Three separate experiments were performed for each group. All results are expressed as mean ± SD. Statistical differences between groups were determined by student t-test or one-way anova with multiple comparisons in GraphPad Pro (GraphPad, san diego, california, usa).

As shown in FIG. 5, mice in the Vehicle group had a larger cerebral infarction area after CIRI, while mice in the compound 5 treatment group had a decreased cerebral infarction area and a decreased neurological score (Sham).
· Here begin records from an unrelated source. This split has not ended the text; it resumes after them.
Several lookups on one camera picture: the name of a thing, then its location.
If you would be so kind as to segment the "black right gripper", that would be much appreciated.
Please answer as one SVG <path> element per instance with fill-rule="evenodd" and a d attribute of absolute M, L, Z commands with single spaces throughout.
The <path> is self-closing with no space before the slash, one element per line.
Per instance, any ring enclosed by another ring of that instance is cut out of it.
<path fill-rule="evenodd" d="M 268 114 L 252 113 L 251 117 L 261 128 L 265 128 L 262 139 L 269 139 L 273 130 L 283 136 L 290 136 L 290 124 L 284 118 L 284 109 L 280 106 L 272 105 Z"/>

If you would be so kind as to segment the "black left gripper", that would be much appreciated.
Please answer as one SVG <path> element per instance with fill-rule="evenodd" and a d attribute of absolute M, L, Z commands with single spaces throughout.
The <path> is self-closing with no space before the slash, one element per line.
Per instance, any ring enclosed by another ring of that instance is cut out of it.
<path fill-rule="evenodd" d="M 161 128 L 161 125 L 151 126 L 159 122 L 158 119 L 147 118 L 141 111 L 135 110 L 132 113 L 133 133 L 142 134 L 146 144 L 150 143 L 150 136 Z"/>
These findings indicate the protective effect of compound 5 on CIRI.

The foregoing disclosure is illustrative of the present invention and is not to be construed as limiting the scope of the invention, which is defined by the appended claims.

Claims

1. A thiobarbituric acid derivative characterized by: which has a chemical structure shown in a general formula I,

The thiobarbituric acid derivative is one of the following compounds:

2. the thiobarbituric acid derivative according to claim 1, wherein: the thiobarbituric acid derivative is one of compounds 1-3 and compounds 5-7.

3. The thiobarbituric acid derivative according to claim 2, characterized in that: the thiobarbituric acid derivative is a compound 5.
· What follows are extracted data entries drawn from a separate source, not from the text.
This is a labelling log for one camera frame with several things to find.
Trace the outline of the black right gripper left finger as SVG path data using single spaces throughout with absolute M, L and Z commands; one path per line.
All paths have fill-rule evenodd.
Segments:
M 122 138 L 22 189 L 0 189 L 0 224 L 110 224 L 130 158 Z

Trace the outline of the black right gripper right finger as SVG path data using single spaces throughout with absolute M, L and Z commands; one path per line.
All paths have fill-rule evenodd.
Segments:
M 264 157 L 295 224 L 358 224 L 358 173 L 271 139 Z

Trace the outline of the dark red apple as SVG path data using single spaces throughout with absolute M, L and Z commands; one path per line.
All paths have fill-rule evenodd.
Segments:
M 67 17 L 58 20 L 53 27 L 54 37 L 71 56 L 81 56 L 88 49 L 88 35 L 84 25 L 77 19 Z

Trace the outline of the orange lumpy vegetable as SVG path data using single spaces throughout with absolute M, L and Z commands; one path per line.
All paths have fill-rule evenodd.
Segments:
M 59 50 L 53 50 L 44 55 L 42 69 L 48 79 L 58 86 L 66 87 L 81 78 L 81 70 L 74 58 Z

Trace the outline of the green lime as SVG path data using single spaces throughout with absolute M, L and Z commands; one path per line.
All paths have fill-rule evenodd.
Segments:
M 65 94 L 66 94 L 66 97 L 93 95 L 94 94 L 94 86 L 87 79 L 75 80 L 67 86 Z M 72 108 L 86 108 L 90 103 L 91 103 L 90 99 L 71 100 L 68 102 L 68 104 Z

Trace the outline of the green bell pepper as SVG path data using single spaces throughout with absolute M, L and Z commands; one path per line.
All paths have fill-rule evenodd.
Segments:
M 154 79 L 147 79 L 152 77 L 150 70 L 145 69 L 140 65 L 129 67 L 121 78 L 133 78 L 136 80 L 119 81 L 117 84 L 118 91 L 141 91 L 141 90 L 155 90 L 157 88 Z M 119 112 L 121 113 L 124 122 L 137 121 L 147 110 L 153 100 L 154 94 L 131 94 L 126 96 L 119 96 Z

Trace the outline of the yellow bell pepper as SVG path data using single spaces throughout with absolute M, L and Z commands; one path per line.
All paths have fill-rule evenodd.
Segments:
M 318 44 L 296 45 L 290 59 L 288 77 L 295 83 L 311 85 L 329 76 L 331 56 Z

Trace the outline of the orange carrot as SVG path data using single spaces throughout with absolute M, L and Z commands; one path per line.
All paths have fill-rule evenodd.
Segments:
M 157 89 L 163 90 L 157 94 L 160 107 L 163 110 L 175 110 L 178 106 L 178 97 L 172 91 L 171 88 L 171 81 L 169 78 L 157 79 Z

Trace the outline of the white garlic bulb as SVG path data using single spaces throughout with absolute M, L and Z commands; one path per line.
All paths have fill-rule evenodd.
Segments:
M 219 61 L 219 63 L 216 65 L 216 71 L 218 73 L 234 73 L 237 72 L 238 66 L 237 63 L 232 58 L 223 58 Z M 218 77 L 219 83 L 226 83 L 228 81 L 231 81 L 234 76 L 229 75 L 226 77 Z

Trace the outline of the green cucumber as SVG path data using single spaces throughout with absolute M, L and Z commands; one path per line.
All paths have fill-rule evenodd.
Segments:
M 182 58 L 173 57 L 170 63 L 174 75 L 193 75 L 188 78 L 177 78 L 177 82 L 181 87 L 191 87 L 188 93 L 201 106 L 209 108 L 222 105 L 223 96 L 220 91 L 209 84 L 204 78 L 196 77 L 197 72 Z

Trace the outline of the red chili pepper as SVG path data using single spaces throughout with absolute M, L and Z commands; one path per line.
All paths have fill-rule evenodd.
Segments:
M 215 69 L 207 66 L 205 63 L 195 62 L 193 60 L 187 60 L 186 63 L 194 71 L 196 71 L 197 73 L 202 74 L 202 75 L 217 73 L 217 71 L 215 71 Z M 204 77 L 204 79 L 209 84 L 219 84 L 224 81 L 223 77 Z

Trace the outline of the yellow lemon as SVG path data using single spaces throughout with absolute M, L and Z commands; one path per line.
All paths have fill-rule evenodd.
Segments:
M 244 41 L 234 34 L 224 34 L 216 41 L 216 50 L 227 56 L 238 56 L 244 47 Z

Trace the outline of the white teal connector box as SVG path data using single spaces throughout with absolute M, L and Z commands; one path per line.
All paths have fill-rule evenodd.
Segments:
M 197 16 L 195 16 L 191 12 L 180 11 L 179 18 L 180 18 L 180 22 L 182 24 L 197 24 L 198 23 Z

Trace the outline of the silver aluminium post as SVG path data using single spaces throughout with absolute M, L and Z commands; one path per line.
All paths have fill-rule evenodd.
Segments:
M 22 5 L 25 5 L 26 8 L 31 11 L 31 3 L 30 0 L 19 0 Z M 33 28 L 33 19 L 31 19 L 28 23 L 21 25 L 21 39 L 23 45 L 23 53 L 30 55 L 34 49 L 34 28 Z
4. A process for the preparation of a thiobarbituric acid derivative hybrid according to any one of claims 1 to 3, characterized in that:

the reaction formula is as follows:

5. Use of a thiobarbituric acid derivative according to any one of claims 1-3 for the preparation of a medicament for the treatment of oxidative damage.

6. Use of a thiobarbituric acid derivative according to any one of claims 1-3 for the preparation of Nrf2 activators.

7. Use of a thiobarbituric acid derivative according to any one of claims 1 to 3 for the preparation of a medicament having a function of preventing or treating cerebral ischemia reperfusion injury diseases.

8. A pharmaceutical composition with the function of preventing or treating cerebral ischemia reperfusion injury diseases is characterized by comprising a therapeutically effective amount of active ingredients and pharmaceutically acceptable pharmaceutical excipients; the active ingredient comprising the thiobarbituric acid derivative according to any one of claims 1 to 3 or a pharmaceutically acceptable salt derivative thereof.

9. The pharmaceutical composition having a function of preventing or treating cerebral ischemia reperfusion injury disease according to claim 8, wherein: the pharmaceutical composition has the following preparation forms: injection, tablet, capsule, aerosol, suppository, pellicle, dripping pill, unguent, controlled-release or sustained-release preparation, and nanometer preparation.